=== Exercise description ===
Each record below is to be output unchanged, and any picture is to be dropped.

=== Exercise data ===
━━━

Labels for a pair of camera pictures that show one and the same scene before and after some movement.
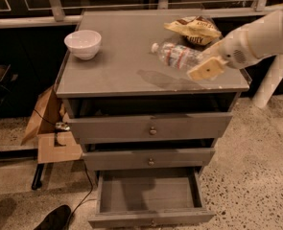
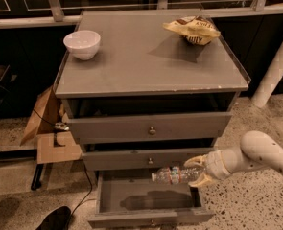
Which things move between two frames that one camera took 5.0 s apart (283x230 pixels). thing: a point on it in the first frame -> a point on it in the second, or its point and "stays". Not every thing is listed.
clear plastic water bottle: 176,56 -> 175,175
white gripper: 234,52 -> 216,166
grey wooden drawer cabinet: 147,131 stays
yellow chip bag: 197,29 stays
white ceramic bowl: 84,44 stays
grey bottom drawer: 150,197 stays
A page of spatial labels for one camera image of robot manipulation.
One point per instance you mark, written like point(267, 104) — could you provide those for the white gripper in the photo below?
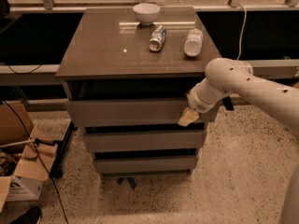
point(198, 104)

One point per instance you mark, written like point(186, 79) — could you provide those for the grey top drawer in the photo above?
point(104, 113)

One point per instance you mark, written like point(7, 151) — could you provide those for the grey drawer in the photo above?
point(110, 142)
point(104, 113)
point(146, 165)

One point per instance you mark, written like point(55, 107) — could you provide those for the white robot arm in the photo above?
point(224, 77)

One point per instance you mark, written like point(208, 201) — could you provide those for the grey middle drawer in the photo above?
point(110, 142)

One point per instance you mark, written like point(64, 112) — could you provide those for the grey bottom drawer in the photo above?
point(146, 165)

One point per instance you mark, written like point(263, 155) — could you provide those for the grey drawer cabinet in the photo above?
point(109, 59)

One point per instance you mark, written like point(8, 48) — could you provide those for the open cardboard box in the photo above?
point(34, 153)

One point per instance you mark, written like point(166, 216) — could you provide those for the white plastic bottle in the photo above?
point(193, 43)

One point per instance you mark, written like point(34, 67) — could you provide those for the crushed blue white can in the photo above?
point(157, 39)

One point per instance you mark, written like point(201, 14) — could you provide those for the blue tape cross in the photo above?
point(129, 180)

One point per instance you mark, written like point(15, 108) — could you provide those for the white ceramic bowl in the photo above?
point(146, 13)

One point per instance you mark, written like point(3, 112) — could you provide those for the black metal stand leg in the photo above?
point(56, 169)

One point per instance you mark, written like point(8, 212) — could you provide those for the black shoe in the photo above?
point(32, 216)

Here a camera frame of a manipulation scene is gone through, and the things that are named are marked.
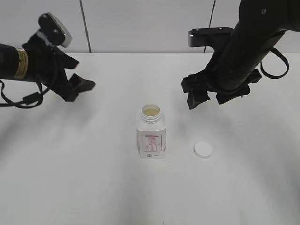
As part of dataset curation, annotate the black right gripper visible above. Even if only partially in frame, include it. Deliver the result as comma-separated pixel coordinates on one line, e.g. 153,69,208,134
181,66,262,109

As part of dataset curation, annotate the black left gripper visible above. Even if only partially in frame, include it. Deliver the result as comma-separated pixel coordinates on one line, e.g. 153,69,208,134
22,31,96,102

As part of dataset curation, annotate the white bottle cap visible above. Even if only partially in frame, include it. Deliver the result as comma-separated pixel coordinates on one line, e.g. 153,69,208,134
194,141,213,159

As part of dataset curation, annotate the white yili changqing bottle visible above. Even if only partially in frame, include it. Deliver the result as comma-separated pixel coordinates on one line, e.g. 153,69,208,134
136,104,167,158

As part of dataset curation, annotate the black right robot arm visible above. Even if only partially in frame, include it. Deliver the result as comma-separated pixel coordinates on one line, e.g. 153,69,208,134
181,0,300,109

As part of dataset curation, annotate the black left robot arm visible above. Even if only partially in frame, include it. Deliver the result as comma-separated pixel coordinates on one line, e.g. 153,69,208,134
0,30,96,106

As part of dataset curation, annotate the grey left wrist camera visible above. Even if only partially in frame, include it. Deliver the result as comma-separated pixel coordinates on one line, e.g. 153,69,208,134
38,12,73,48

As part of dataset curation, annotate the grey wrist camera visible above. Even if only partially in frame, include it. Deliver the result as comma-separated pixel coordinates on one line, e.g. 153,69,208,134
188,27,233,49
38,12,73,48

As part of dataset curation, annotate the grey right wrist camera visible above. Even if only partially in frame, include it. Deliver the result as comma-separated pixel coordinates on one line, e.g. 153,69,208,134
188,27,233,49

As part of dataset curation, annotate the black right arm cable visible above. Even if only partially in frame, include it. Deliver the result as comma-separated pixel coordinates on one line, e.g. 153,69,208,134
259,46,290,80

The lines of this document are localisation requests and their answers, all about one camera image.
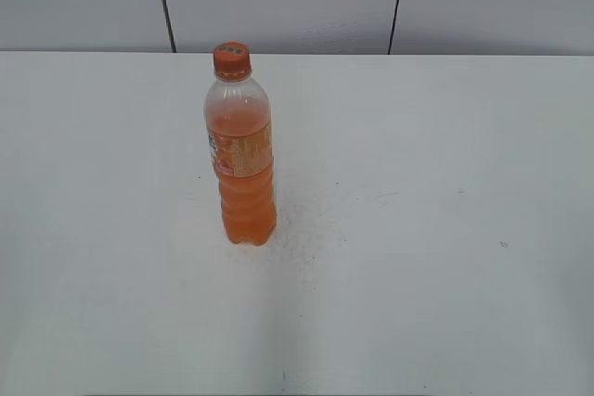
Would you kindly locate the orange soda plastic bottle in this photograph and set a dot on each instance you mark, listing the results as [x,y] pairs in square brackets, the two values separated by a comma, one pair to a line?
[239,127]

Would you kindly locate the orange bottle cap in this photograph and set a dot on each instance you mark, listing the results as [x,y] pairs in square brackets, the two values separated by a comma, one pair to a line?
[232,61]

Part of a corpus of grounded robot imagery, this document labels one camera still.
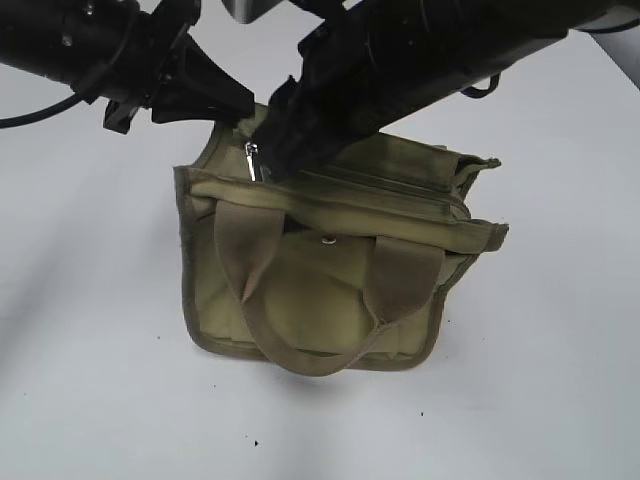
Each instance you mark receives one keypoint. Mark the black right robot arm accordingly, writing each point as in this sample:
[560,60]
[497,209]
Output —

━━━

=== Exercise answer ===
Labels for a pair of camera pictures that show one and the same scene before and after some movement.
Which things move between two frames that one camera took 5.0 s apart (283x230 pixels). thing: a point on it in the first frame -> a point on it in the second, or its point and "stays". Not every thing is listed.
clear plastic water bottle: 176,56 -> 175,175
white gripper: 234,52 -> 216,166
grey wooden drawer cabinet: 147,131 stays
yellow chip bag: 197,29 stays
white ceramic bowl: 84,44 stays
grey bottom drawer: 150,197 stays
A page of spatial labels for one camera image of robot manipulation.
One point per instance you mark, written like point(267, 104) — could you provide those for the white gripper in the photo below?
point(198, 104)

One point per instance you mark, written like point(186, 79) — could you provide those for the grey top drawer in the photo above?
point(104, 113)

One point per instance you mark, written like point(7, 151) — could you provide those for the grey drawer in the photo above?
point(110, 142)
point(104, 113)
point(146, 165)

One point per instance you mark, written like point(55, 107) — could you provide those for the white robot arm in the photo above?
point(224, 77)

One point per instance you mark, written like point(208, 201) — could you provide those for the grey middle drawer in the photo above?
point(110, 142)

One point per instance you mark, written like point(64, 112) — could you provide those for the grey bottom drawer in the photo above?
point(146, 165)

One point per instance you mark, written like point(263, 155) — could you provide those for the grey drawer cabinet in the photo above?
point(109, 59)

One point per instance you mark, written like point(8, 48) — could you provide those for the open cardboard box in the photo above?
point(34, 153)

One point per instance you mark, written like point(166, 216) — could you provide those for the white plastic bottle in the photo above?
point(193, 43)

One point per instance you mark, written like point(34, 67) — could you provide those for the crushed blue white can in the photo above?
point(157, 39)

One point per instance you mark, written like point(201, 14) — could you provide those for the blue tape cross in the photo above?
point(129, 180)

One point per instance you mark, written like point(15, 108) — could you provide those for the white ceramic bowl in the photo above?
point(146, 13)

One point per instance you mark, written like point(3, 112) — could you provide those for the black metal stand leg in the photo above?
point(56, 169)

One point per instance you mark, written like point(8, 212) — could you provide those for the black shoe in the photo above?
point(32, 216)

Here a camera frame of a manipulation scene is gone through, and the things that are named are marked.
As part of dataset curation, annotate the black right gripper visible above. Even if only partially in frame, include it. Deliver the result as comma-separated pixel coordinates on one line, e.g. 153,69,208,134
181,66,262,109

As part of dataset curation, annotate the black left gripper visible above. Even if only partially in frame, include it. Deliver the result as comma-separated pixel coordinates on one line, e.g. 153,69,208,134
22,31,96,102

As part of dataset curation, annotate the white bottle cap visible above. Even if only partially in frame, include it. Deliver the result as comma-separated pixel coordinates on one line, e.g. 153,69,208,134
194,141,213,159

As part of dataset curation, annotate the white yili changqing bottle visible above. Even if only partially in frame, include it. Deliver the result as comma-separated pixel coordinates on one line, e.g. 153,69,208,134
136,104,167,158

As part of dataset curation, annotate the black right robot arm visible above. Even if only partially in frame, include it. Deliver the result as comma-separated pixel coordinates on one line, e.g. 153,69,208,134
181,0,300,109

As part of dataset curation, annotate the black left robot arm visible above. Even if only partially in frame, include it. Deliver the result as comma-separated pixel coordinates on one line, e.g. 153,69,208,134
0,30,96,106

As part of dataset curation, annotate the grey left wrist camera visible above. Even if only partially in frame, include it. Deliver the result as comma-separated pixel coordinates on one line, e.g. 153,69,208,134
38,12,73,48

As part of dataset curation, annotate the grey wrist camera visible above. Even if only partially in frame, include it. Deliver the result as comma-separated pixel coordinates on one line, e.g. 153,69,208,134
188,27,233,49
38,12,73,48

As part of dataset curation, annotate the grey right wrist camera visible above. Even if only partially in frame, include it. Deliver the result as comma-separated pixel coordinates on one line, e.g. 153,69,208,134
188,27,233,49

As part of dataset curation, annotate the black right arm cable visible above. Even if only partially in frame, include it. Deliver the result as comma-separated pixel coordinates on one line, e.g. 153,69,208,134
259,46,290,80

The lines of this document are localisation requests and their answers, all about one camera image.
Would you kindly locate the orange soda plastic bottle in this photograph and set a dot on each instance you mark, listing the results as [x,y] pairs in square brackets, the two values separated by a comma, one pair to a line?
[239,127]

Would you kindly locate the orange bottle cap in this photograph and set a dot on each instance you mark, listing the results as [x,y] pairs in square brackets, the two values separated by a comma, one pair to a line?
[232,61]

Part of a corpus of grounded robot imagery, this document labels one camera still.
Each instance you mark receives one keypoint. Mark the black right robot arm accordingly, writing each point as in this sample:
[560,60]
[497,209]
Output —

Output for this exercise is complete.